Balkrishan Sharma, Business Head and Chief Executive-Yarn, RSWM Ltd says: “I’m feeling pretty optimistic about the economic landscape lately, especially when I look at those key indicators. It’s like we’re finally seeing some light at the end of the tunnel. I mean, better inflation rates, real wages ticking up and folks feeling more confident about spending. That’s definitely a mood lifter.”

“Talking about the US, seems like things are really picking up there, with consumer sentiment getting stronger and whispers of interest rate cuts in the air. That’s some good news. But it’s not just the States. Even globally, the textile industry seems to be bouncing back. It’s like everyone’s getting their groove back, responding smartly to what people want and need. Sure, there are still concerns lingering about costs, but overall, the vibe feels pretty positive. Hope this momentum keeps on going,” concludes Sharma.

“I feel we have bottomed out and here onward, things are going to look up only. The whole process of revival may take at least couple of quarters. The US market is showing signs of improvement and that is certainly a very positive indicator for the global textile trade. The Indian industry must gear up to cater to the global demand in a competitive manner,” says Gurudas  Aras, former director,  ATE group and  strategic advisor to ITA Group (Germany), Rabatex Industries and Piotex Ventures.

S K Sundararaman, Chairman, The Southern India Mills’ Association, also feel that there are signs of revival and the industry can expect a turnaround soon.

“It is encouraging to note that there is a symptom of revival in the US consumer sentiments that might improve the market sentiment in the US. This might greatly help us to increase our exports to the US, particularly home textiles. During the last two months, the enquiry is better and home textiles manufacturers stared taking up orders.  Since made-ups segment predominantly use PIMA, GIZA cotton, the removal of 11 per cent import duty on ELS cotton would improve the competitiveness,” states the SIMA chief.

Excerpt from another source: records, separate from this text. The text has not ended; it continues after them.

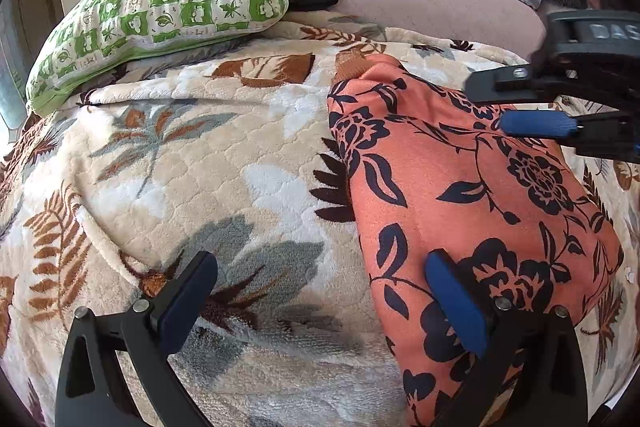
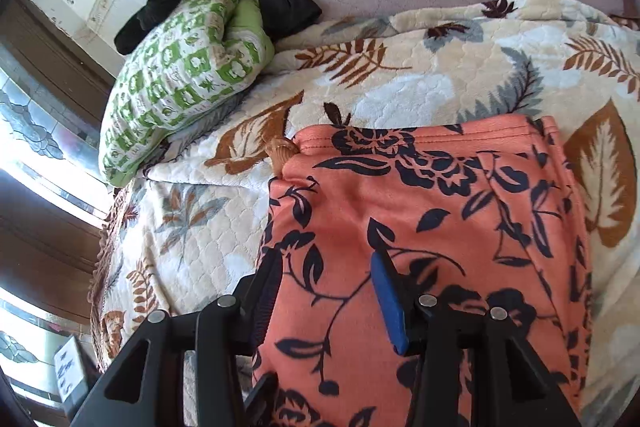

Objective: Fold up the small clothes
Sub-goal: 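Press the folded blouse flat with the right gripper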

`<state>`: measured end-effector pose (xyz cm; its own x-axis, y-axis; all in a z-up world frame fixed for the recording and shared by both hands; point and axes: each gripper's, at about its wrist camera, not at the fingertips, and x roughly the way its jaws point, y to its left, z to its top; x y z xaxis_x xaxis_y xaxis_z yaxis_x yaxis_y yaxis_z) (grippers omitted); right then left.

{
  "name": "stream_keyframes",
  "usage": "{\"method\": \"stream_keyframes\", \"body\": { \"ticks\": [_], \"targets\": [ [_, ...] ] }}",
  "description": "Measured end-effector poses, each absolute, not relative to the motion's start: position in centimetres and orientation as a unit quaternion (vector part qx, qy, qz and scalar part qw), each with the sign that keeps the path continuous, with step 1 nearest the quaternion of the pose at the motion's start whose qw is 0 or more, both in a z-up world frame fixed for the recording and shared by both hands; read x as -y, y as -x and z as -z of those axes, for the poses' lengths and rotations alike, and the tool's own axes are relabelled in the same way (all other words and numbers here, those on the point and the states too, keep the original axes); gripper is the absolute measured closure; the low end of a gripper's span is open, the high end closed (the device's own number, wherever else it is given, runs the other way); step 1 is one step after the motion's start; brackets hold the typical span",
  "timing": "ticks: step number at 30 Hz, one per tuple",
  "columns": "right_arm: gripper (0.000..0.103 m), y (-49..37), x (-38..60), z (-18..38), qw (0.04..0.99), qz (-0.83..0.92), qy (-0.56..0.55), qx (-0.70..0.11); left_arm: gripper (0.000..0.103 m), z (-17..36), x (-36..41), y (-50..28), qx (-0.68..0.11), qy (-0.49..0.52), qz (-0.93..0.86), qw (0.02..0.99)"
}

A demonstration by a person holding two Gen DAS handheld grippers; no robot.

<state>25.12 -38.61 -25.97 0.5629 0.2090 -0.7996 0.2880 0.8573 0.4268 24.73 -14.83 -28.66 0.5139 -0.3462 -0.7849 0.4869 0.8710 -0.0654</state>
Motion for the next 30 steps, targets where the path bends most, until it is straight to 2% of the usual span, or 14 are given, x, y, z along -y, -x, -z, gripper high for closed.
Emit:
{"method": "stream_keyframes", "body": {
  "ticks": [5, 10, 15, 19, 30],
  "targets": [
    [0.047, -19.7, 38.9, 23.4, 0.859, 0.041, -0.250, -0.445, 0.000, 28.7, 14.8, -24.6, -0.428, -0.082, 0.239, 0.867],
    [0.047, -15.0, 39.2, 23.6, 0.861, 0.070, -0.234, -0.447, 0.000, 28.8, 14.8, -24.6, -0.428, -0.080, 0.239, 0.868],
    [0.046, -14.6, 39.6, 29.1, 0.822, 0.080, -0.251, -0.505, 0.000, 28.8, 14.8, -24.5, -0.427, -0.081, 0.241, 0.868],
    [0.041, -14.4, 39.1, 29.1, 0.837, 0.082, -0.236, -0.488, 0.000, 28.8, 14.8, -24.6, -0.429, -0.081, 0.241, 0.867],
    [0.041, -13.8, 38.7, 29.1, 0.842, 0.071, -0.235, -0.480, 0.000, 28.9, 14.8, -24.9, -0.442, -0.071, 0.241, 0.861]
  ]
}}
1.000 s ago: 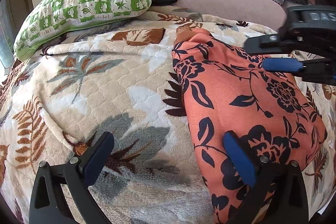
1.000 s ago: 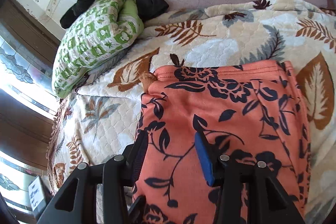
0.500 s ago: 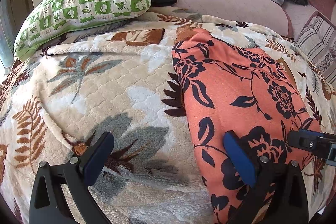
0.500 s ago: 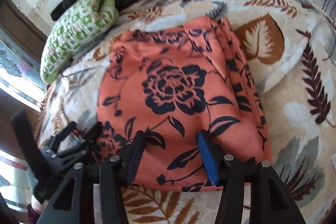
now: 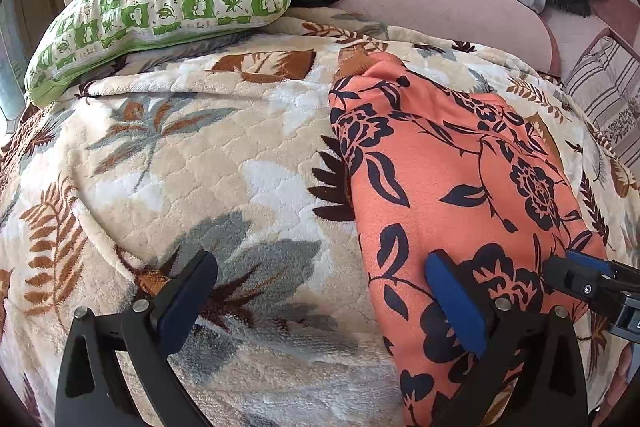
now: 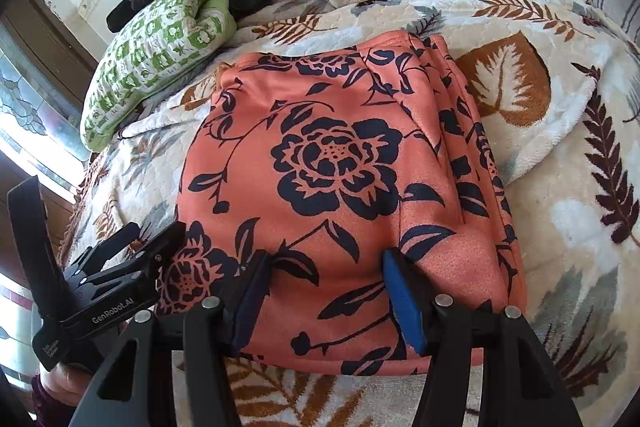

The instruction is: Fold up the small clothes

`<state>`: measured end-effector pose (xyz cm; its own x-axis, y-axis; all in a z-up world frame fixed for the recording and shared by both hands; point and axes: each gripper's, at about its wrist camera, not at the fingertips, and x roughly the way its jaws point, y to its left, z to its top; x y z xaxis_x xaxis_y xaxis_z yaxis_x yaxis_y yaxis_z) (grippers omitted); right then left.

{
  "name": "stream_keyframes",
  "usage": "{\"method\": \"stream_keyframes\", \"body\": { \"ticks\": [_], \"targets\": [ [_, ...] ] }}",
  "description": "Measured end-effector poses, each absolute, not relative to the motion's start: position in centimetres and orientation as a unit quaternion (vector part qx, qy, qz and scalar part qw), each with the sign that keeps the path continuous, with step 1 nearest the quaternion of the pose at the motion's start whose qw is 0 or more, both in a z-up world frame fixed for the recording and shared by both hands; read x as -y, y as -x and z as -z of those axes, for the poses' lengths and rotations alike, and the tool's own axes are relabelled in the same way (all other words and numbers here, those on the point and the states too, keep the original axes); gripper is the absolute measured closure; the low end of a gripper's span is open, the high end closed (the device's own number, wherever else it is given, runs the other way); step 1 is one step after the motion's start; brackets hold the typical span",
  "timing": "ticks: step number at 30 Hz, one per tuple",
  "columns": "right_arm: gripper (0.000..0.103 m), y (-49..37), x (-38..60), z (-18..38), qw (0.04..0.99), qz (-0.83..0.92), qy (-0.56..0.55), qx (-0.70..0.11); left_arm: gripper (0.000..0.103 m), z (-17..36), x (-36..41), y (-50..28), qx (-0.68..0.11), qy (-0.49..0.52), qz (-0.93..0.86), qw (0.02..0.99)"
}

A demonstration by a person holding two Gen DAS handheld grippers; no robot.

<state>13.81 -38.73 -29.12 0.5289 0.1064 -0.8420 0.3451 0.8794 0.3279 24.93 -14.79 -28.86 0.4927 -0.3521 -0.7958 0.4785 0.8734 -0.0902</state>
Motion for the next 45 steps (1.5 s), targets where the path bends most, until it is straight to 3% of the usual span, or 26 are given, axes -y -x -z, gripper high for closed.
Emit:
{"method": "stream_keyframes", "body": {
  "ticks": [6, 12, 18, 29, 35, 45],
  "targets": [
    [0.041, -14.1, 39.2, 27.7, 0.833, 0.074, -0.257, -0.483, 0.000, 28.4, 15.0, -24.9, -0.435, -0.085, 0.240, 0.864],
    [0.041, -14.5, 40.6, 23.9, 0.860, 0.082, -0.260, -0.431, 0.000, 28.4, 15.2, -24.9, -0.431, -0.089, 0.239, 0.866],
    [0.041, -15.0, 42.3, 28.8, 0.824, 0.102, -0.289, -0.476, 0.000, 28.5, 15.2, -24.9, -0.428, -0.088, 0.242, 0.866],
    [0.041, -20.4, 42.2, 25.1, 0.841, 0.116, -0.261, -0.460, 0.000, 28.5, 15.2, -25.0, -0.428, -0.086, 0.246, 0.865],
    [0.040, -24.2, 44.2, 30.3, 0.815, 0.142, -0.263, -0.496, 0.000, 28.6, 15.2, -25.1, -0.429, -0.083, 0.249, 0.864],
    [0.040, -26.6, 40.4, 26.4, 0.843, 0.109, -0.232, -0.474, 0.000, 28.6, 15.1, -25.1, -0.429, -0.083, 0.248, 0.865]
  ]
}}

“With regard to the UK, though imports from different countries are on the downward trend, Indian manufacturers are able to sustain the orders, particularly clusters like Karur that manufactures predominantly recycled textile products like kitchen linen.  If the FTA with UK is concluded, clusters like Karur will have the potential to double the exports. EU market continues to have downward trend. Stability and competitive domestic cotton prices is also favouring the market to revive,” adds Sundararaman.

Meanwhile, India’s export of textiles and allied products including RMG during December 2023 has increased by around 4.4 per cent to $ 2890.50 million as against $ 2768.36 million. On the cotton front, export of cotton yarn, cotton fabrics, made-ups, etc., RMG of cotton including accessories and cotton raw including waste during December 2023 registered a growth of around 8%, 5%, 7%  and 5%, respectively, when compared to April 2023 export figures.